- Developer: Japan Studio
- Publisher: Sony Computer Entertainment
- Director: Gavin Moore
- Producer: Takashi Mizutani
- Designer: Kazunobu Sato
- Composer: Patrick Doyle
- Platform: PlayStation 3
- Release: JP: September 5, 2013; NA: September 10, 2013; UK/AU: September 11, 2013;
- Genre: Platform
- Modes: Single-player, multiplayer

= Puppeteer (video game) =

2013 video game

 is a 2013 platform video game developed by Japan Studio and published by Sony Computer Entertainment for the PlayStation 3.

==Gameplay==
Puppeteer is a side-scrolling platformer in which the player controls the character 'Kutaro': a boy changed into an animated puppet and immediately decapitated.
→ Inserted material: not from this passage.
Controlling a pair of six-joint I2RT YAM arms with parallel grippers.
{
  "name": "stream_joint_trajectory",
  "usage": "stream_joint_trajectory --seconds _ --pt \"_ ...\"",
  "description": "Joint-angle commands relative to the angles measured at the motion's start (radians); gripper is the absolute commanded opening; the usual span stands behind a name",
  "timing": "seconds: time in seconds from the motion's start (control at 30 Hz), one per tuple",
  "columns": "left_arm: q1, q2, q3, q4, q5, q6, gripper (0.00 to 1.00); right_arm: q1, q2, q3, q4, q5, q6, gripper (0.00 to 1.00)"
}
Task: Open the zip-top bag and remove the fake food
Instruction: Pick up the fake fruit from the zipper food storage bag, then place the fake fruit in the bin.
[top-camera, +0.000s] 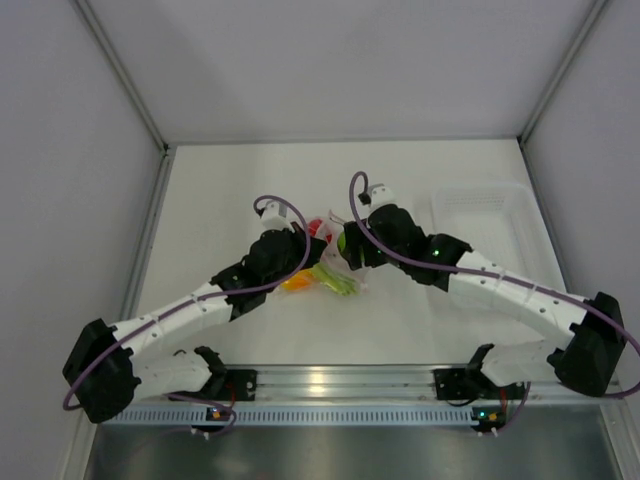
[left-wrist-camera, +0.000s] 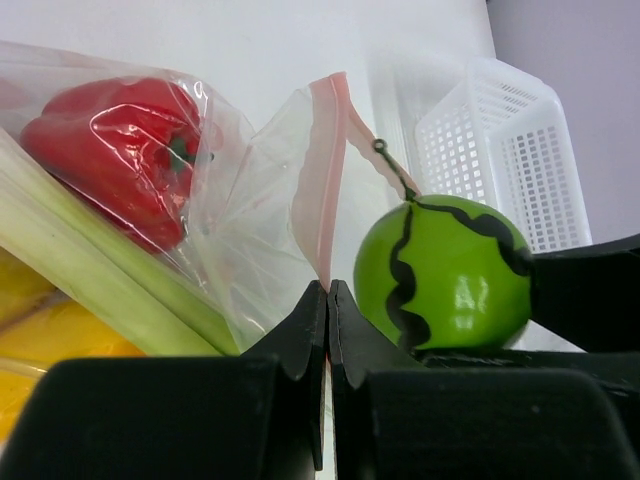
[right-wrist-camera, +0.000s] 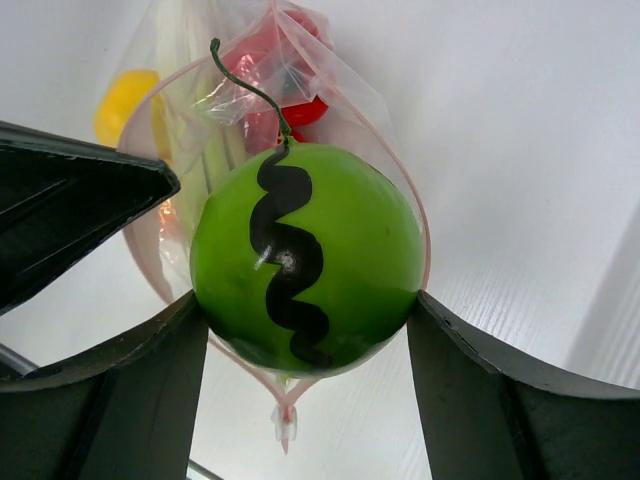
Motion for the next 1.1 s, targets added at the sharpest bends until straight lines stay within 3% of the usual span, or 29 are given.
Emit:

Throughout the game, Kutaro obtains various heads to replace his own, each enabling access to certain animations, and referring to the adjacent scenery. If Kutaro is damaged by an enemy or obstacle, he loses his head. Should the player not retrieve the head within a few seconds, it will disappear. Kutaro can hold three heads at a time, and when they are all lost, he restarts from the last checkpoint. The player can earn an extra life by collecting 100 "Moonsparkles" in a given section of the game.

Throughout most of the story, Kutaro is armed with a pair of magical scissors, known as 'Calibrus', enabling him to cut through some portions of the scenery, and thus to reach otherwise inaccessible areas. He later acquires the abilities of the Four Champions of the Moon: the Knight's shield to defend against damage and reflect attacks, the Ninja's bombs to attack enemies and break obstacles, the Pirate's hook to grapple and pull enemies and change the scenery, and the Wrestler's mask and strength to body slam enemies and pull and push obstacles. His stated object is to acquire the shards of 'Moonstone' from the game's villains (in the process removing their influence from the scenery) and to free the souls of children like himself, from the malevolent figures containing them, all the while saving a Goddess in distress.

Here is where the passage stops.